Machine learning models are increasingly used to inform high-stakes decisions. Discrimination by machine learning becomes objectionable when it places certain privileged groups at systematic advantage and certain unprivileged groups at systematic disadvantage. Bias in training data, due to prejudice in labels and under- or oversampling, yields models with unwanted bias.
Rachel Bellamy, Kush Varshney, Karthikeyan Natesan Ramamurthy, and Michael Hind explain how to use and contribute to AI Fairness 360—a comprehensive Python toolkit that provides metrics to check for unwanted bias in datasets and machine learning models and state-of-the-art algorithms to mitigate such bias. AI Fairness 360 (AIF360) contains 73 fairness metrics and 10 bias mitigation algorithms developed by the broader algorithmic fairness research community. They can all be called in a standard way, very similar to scikit-learn’s fit/predict paradigm.
By capturing existing metrics and mitigation algorithms created by the research community in one extensible toolkit, AIF360 makes it easier for all practitioners interested in AI fairness to work together to improve and apply technical approaches in the future. Compared to existing open source efforts on AI fairness, AIF360 takes a step forward in that it focuses on bias mitigation (as well as bias checking), industrial usability, and software engineering. By integrating these three aspects, AIF360 aims to bring together researchers with an interest in AI fairness and also helps translate collective research results to practicing data scientists, data engineers, and developers deploying solutions in a variety of industries.
Rachel Bellamy is a principal research scientist and manages the Human-AI Collaboration Group at the IBM T. J. Watson Research Center, where she leads an interdisciplinary team of human-computer interaction experts, user experience designers, and user experience engineers. Previously, she worked in the Advanced Technology Group at Apple, where she conducted research on collaborative learning and led an interdisciplinary team that worked with the San Francisco Exploratorium and schools to pioneer the design, implementation, and use of media-rich collaborative learning experiences for K–12 students. She holds many patents and has published more than 70 research papers. Rachel holds a PhD in cognitive psychology from the University of Cambridge and a BS in psychology with mathematics and computer science from the University of London.

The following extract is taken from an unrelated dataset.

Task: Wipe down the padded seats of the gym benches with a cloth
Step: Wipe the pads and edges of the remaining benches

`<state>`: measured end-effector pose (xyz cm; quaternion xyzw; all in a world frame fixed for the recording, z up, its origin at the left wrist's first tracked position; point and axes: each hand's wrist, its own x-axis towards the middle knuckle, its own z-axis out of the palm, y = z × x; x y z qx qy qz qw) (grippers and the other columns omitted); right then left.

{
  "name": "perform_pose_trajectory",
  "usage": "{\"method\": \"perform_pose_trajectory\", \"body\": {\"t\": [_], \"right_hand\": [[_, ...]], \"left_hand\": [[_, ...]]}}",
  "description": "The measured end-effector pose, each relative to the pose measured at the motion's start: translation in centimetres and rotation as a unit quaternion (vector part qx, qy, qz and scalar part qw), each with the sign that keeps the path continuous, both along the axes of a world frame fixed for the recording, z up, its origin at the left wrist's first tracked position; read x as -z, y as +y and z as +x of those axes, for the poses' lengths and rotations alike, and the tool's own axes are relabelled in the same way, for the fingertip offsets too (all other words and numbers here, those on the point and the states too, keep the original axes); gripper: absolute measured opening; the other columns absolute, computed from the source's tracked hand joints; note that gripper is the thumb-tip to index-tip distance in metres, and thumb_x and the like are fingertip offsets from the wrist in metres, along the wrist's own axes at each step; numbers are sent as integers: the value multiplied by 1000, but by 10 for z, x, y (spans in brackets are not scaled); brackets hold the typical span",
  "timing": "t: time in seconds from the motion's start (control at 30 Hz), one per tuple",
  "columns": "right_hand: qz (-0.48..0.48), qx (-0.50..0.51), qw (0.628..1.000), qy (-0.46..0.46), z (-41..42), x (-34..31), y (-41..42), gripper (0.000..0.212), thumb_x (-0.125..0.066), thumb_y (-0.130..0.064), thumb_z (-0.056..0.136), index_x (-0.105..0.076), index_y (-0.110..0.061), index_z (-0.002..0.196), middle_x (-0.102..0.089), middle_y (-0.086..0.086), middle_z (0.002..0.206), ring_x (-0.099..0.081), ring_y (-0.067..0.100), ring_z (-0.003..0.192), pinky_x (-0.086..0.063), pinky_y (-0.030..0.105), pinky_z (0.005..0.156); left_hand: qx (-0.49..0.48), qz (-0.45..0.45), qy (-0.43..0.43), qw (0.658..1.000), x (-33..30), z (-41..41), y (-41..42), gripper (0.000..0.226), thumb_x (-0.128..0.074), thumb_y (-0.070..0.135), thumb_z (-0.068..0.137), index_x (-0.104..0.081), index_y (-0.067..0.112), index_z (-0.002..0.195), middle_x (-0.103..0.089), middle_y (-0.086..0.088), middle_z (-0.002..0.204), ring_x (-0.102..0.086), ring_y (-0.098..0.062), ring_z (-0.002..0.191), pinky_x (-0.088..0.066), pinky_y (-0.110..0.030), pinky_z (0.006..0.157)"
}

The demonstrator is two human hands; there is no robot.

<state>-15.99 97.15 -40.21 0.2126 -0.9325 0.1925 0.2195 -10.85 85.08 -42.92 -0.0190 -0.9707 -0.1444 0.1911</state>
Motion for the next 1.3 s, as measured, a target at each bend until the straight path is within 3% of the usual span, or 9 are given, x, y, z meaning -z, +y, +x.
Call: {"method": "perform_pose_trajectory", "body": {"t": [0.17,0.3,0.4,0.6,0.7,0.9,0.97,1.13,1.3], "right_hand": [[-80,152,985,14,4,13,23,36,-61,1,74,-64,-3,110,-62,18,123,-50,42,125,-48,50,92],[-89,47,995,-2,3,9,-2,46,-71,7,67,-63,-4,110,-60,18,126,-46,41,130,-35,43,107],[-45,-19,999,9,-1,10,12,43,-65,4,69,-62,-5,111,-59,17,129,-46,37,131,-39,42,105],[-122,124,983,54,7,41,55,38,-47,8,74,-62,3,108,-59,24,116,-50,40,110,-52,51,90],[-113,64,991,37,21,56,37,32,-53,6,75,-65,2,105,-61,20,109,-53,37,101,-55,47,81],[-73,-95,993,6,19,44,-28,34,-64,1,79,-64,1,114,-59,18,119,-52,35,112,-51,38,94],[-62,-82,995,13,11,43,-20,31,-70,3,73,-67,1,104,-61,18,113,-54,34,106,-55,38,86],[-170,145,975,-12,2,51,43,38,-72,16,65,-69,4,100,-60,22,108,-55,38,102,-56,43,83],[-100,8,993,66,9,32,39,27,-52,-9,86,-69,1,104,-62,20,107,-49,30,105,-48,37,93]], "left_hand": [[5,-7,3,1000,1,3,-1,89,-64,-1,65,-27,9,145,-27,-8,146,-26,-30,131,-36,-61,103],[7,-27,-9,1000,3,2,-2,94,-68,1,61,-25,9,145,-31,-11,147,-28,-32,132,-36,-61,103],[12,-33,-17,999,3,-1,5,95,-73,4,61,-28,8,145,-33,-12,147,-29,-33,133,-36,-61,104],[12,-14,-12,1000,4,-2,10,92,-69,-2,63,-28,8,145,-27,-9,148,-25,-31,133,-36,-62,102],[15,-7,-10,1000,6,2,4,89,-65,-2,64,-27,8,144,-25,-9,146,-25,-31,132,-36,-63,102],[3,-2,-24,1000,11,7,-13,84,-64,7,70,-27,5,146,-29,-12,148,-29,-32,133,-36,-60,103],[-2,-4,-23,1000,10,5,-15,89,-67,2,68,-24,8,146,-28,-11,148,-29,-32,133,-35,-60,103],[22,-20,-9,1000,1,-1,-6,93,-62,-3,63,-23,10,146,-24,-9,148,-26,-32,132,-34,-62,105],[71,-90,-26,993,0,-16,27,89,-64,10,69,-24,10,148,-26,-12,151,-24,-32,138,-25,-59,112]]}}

Kush R. Varshney is a research staff member and manager at IBM Research AI at the T. J. Watson Research Center, where he leads the Learning and Decision Making Group. He’s the founding codirector of the IBM Science for Social Good initiative. His research applies data science and predictive analytics to human capital management, healthcare, olfaction, computational creativity, public affairs, international development, and algorithmic fairness, which has led to recognitions such as the 2013 Gerstner Award for Client Excellence for contributions to the WellPoint team and the Extraordinary IBM Research Technical Accomplishment for contributions to workforce innovation and enterprise transformation. He also conducts academic research on the theory and methods of statistical signal processing and machine learning. His work has been recognized through best paper awards at the Fusion 2009, SOLI 2013, KDD 2014, and SDM 2015 conferences. He holds a PhD and SM in electrical engineering and computer science from MIT, where he was a National Science Foundation Graduate Research Fellow, and a BS (magna cum laude) in electrical and computer engineering with honors from Cornell University.
Karthikeyan Natesan Ramamurthy is a research staff member in IBM Research AI at the T. J. Watson Research Center. His broad research interests include understanding the geometry and topology of high-dimensional data and developing theory and methods for efficiently modeling the data. He has also been intrigued by the interplay between humans, machines, and data and the societal implications of machine learning. His papers have won best paper awards at the 2015 IEEE International Conference on Data Science and Advanced Analytics and the 2015 SIAM International Conference on Data Mining. He’s an associate editor of Digital Signal Processing and a member of the IEEE. He holds a PhD in electrical engineering from Arizona State University.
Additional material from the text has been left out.